Ardından yanıma oturuyor.

Yanında o kadar huzur buluyorum ki

Bir sûre sesizce oturuyoruz. Sonra dayanamıyarak dizlerine yatıyorum. Çünkü çok yorulmuştum.

"Tahmin edebilir miydin?"

"Neyi?"

Çok güzel bir ses tonu var ya

"Bu şekilde olucağımızı"

"Hayır açık konuşursak senden intikam almak istiyorum. Ama bunu yapamıyorum. Bir şey engel oluyor. Acı çekçekmişim gibi geliyor"

Furkan bunları söyleyince şaşırıyorum. Ama sanki bende aynı duyguları hisediyorum gibi.

"Bende doğruyu söylersem eğer ilk gördûğümde gözlerine bayılmıştım o an da aklımdan onur filan çıkmıştı. Ama hani sonra konuşup kavga etmiştik, o zaman tek amacım senden intikam almaktı. Fakat şimdi bilmiyorum yani acayip bir durumdayım"

İkimizde birbirimizin gözlerine kilitlendik. Ya bilmiyorum. Ona karşı çok değişik duygular içersindeyim.
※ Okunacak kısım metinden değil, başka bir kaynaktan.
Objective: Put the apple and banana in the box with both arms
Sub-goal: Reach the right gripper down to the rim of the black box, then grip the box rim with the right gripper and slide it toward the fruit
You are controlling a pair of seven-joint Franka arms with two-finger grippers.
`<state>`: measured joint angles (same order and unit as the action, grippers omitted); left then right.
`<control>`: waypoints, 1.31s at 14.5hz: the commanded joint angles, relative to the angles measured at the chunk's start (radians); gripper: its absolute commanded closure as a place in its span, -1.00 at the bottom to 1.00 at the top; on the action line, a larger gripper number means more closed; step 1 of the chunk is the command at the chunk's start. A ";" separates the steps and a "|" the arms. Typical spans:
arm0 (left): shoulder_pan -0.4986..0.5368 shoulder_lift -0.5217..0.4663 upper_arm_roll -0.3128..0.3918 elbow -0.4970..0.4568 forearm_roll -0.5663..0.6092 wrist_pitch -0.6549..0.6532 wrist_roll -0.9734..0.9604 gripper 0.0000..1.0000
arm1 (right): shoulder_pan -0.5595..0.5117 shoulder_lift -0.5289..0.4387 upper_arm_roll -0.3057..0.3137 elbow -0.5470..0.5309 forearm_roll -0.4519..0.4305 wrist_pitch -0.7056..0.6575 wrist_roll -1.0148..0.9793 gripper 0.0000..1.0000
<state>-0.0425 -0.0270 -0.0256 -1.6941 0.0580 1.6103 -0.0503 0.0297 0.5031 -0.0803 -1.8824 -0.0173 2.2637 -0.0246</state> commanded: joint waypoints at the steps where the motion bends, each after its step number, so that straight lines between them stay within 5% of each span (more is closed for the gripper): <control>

Yalnız bu duygu aşk deil, yani sanırım.

"Hadi kal bakalım"

"Ya hayır şuan çok rahatım"

"Ya hadi nazlanma"

"Off off"

Kalkıyotuz. Aslında gerçekende çok iyi geçiyor zaman.

Yan yana yürüyoruz. En sonunda elini tutup koşturmaya başlıyorum. Nereye gitiğimizi bilmeden öylece koşuyoruz. Yalnız ikimizde istemsiz bir şekilde sırıtıyoruz.

Hava hafiften kararıyor. Orman haliyle ben üşüyorum.

" Furkan ben üşüdüm"

"Tamam ateş yakarız birazdan"

Öküz ya insan cektini verirdi.

"Ben etrafa bakınıcam. Yol filan vardır belki. Oda olmazsa yiycek filan işte"

"İyi tamam ben burdayım"

Furkan yanımdan uzaklaşarak sağa doğru dönüyor.

Ya kaldım burda. Bende herhangi bir odunun üzerine oturuyorum. Tam kendinle yüzleşmem gereken bir an aslında. Yinede şuanın tadını çıkartacağım. Biraz geçince ayak sesleri geliyor. Tabikide ürküyorum. Ağacın arkasından bakınca ama köpek olduğunu görüyorum. Arkamı döndüğüm de ise karşımda furkan'ı görüp çığlık atmam bir oluyor.

"Noldu korktun mu? "

"Hay ben senin ama"

"Tamam sakin relax"

"Tamam be ama biran önce yak şu ateşi dondum"

"Emredersiniz yağmur hanım"

Furkan topladığı çalı çırpıyla ateşi yakmayî beceriyor.

Hemen ateşin başına geçip ellerimi uzatıyorum.

"Uvv çok soğuk"

"Gel buraya ya"

Furkan ellerimi tutuyor.

Biraz bu şekilde duruyoruz.

"Nerede yatıcağız yani burda mı?"

"Bilmem"

"Nasıl bilmem"

"Ya yat işte neden yer arıyon"

Ya katıksız öküz

"İyi tamam ben yatıyorum"

Ateşin yanına odunun üzerine yatmaya çalışıyorum. Ama ya of olmuyor ya. En sonunda öfkeyle biraz uşaklaşıyorum. Yere uzanıyorum. Ne kadar uykum gelmiş. Hemen uyuya kalmışım. Sabah Uyandığımda yanımda o yemyeşil gözleriyle furkan duruyor.